• EXERCISE INSTRUCTIONS
The copy you return must match the listing word for word and carry no pictures.

• COLLECTED MATERIAL
------
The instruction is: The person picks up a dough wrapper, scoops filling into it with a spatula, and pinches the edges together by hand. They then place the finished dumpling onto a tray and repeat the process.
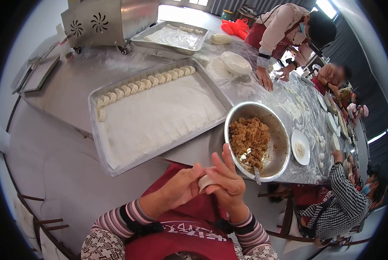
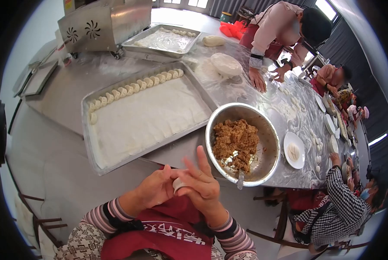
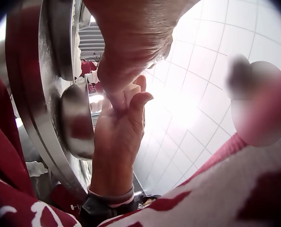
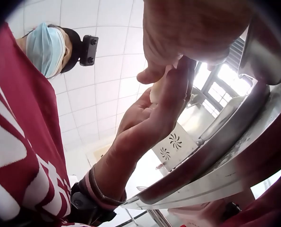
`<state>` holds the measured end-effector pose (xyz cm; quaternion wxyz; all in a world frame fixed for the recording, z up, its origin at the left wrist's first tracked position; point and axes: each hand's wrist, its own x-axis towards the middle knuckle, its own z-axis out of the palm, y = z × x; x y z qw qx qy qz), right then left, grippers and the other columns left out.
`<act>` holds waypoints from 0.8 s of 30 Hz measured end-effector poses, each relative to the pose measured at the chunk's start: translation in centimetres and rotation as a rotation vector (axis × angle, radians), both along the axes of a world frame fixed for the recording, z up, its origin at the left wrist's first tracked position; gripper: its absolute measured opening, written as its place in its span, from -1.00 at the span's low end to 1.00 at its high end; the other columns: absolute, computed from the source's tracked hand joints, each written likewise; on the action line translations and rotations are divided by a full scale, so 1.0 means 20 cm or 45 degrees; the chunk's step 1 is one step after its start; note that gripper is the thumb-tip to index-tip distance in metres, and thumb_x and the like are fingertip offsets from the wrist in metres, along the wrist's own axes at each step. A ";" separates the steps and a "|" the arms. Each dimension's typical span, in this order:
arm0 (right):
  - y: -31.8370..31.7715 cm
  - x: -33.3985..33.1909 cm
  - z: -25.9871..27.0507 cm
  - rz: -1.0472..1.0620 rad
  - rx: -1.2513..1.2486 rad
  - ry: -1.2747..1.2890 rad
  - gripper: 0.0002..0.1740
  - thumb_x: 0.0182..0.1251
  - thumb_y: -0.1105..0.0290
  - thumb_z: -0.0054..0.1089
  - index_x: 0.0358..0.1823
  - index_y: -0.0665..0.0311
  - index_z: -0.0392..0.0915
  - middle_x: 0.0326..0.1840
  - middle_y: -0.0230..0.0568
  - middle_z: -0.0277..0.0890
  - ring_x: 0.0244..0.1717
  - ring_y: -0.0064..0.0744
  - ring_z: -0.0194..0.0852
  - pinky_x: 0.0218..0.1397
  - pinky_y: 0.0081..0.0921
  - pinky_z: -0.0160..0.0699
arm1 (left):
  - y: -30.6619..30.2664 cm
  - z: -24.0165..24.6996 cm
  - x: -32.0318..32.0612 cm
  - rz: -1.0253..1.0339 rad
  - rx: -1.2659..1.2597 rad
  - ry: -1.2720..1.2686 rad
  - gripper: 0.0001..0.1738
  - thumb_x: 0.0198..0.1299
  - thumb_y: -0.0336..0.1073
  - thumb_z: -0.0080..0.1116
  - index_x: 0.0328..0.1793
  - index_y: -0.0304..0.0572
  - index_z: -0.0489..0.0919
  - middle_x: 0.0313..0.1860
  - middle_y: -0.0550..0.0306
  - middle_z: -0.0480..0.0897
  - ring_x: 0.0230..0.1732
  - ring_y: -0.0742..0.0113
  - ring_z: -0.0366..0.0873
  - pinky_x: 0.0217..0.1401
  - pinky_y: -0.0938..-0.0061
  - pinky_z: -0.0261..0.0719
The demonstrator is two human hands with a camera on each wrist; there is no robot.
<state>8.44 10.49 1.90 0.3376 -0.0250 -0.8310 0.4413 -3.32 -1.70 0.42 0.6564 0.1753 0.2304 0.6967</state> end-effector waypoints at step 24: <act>-0.04 0.04 -0.10 -0.332 0.280 0.101 -0.53 0.17 0.09 0.26 -0.14 0.40 0.66 0.29 0.03 0.41 0.45 0.20 0.11 0.40 -0.13 0.23 | -0.01 0.03 0.01 -0.019 0.062 -0.111 -0.21 0.43 0.20 -0.37 0.39 -0.46 0.26 0.20 0.02 0.49 0.26 0.32 0.42 0.36 0.42 0.35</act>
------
• COMPLETED EXERCISE
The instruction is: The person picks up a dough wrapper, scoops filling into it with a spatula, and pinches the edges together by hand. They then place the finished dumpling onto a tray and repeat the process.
`<state>` holds the measured end-effector pose (xyz cm; quaternion wxyz; all in a world frame fixed for the recording, z up, its origin at the left wrist's first tracked position; point and axes: each hand's wrist, its own x-axis towards the middle knuckle, its own z-axis out of the palm, y = z × x; x y z qw qx qy qz), right then left, grippers and the other columns left out.
`<act>` holds waypoints from 0.8 s of 30 Hz measured end-effector poses, each relative to the pose measured at the chunk's start: translation in centimetres and rotation as a rotation vector (axis × angle, radians), both along the axes of a world frame fixed for the recording, z up, its origin at the left wrist's first tracked position; gripper: its absolute measured opening, written as its place in its span, from -1.00 at the span's low end to 1.00 at its high end; the other columns: absolute, computed from the source's tracked hand joints, each written likewise; on the action line translations and rotations are divided by a full scale, so 1.0 means 20 cm or 45 degrees; the chunk's step 1 is one step after its start; note that gripper is the thumb-tip to index-tip distance in metres, and thumb_x and the like are fingertip offsets from the wrist in metres, along the wrist's own axes at each step. A ";" separates the steps and a "|" the arms. Each dimension's typical span, in this order:
arm0 (right):
  - y: -31.8370..31.7715 cm
  - x: -33.3985..33.1909 cm
  - z: -25.9871..27.0507 cm
  - rz: -1.0472..1.0620 rad
  - rx: -1.2513..1.2486 rad
  - ry: -1.2747..1.2890 rad
  - gripper: 0.0002..0.1740
  - thumb_x: 0.0182..0.1251
  - thumb_y: -0.1105..0.0290
  - thumb_z: -0.0054..0.1089
  - index_x: 0.0358..0.1823
  - index_y: -0.0665..0.0311
  - index_z: -0.0392..0.0915
  - middle_x: 0.0326..0.1840
  - middle_y: -0.0230..0.0568
  - middle_z: -0.0277..0.0890
  - ring_x: 0.0244..0.1717
  - ring_y: -0.0064..0.0744
  - ring_z: -0.0194..0.0852
  - pinky_x: 0.0218..0.1397
  - pinky_y: 0.0081..0.0921
  - pinky_z: -0.0160..0.0699
arm1 (left):
  - y: -30.6619..30.2664 cm
  - z: -24.0165..24.6996 cm
  - x: -32.0318..32.0612 cm
  - rz: -1.0253..1.0339 rad
  - rx: -1.2659..1.2597 rad
  - ry: -1.2720..1.2686 rad
  - gripper: 0.0001..0.1738
  - thumb_x: 0.0198..0.1299
  - thumb_y: -0.0336..0.1073
  - thumb_z: -0.0080..0.1116
  - index_x: 0.0328..0.1793
  - index_y: -0.0304..0.0572
  - index_z: -0.0489..0.0919
  - middle_x: 0.0313..0.1860
  - middle_y: -0.0550..0.0306
  - middle_z: -0.0480..0.0897
  - ring_x: 0.0230..0.1732
  - ring_y: -0.0742..0.0113
  - ring_z: -0.0366..0.0873
  - pinky_x: 0.0217..0.1401
  - pinky_y: -0.0938..-0.0061
  - pinky_z: -0.0261..0.0719
The demonstrator is two human hands with a camera on each wrist; there is no robot.
<state>8.44 10.49 1.90 0.3376 -0.0250 -0.8310 0.4413 -3.32 -1.70 0.42 0.6564 0.1753 0.2304 0.6967</state> end-effector waypoints at step 24: <act>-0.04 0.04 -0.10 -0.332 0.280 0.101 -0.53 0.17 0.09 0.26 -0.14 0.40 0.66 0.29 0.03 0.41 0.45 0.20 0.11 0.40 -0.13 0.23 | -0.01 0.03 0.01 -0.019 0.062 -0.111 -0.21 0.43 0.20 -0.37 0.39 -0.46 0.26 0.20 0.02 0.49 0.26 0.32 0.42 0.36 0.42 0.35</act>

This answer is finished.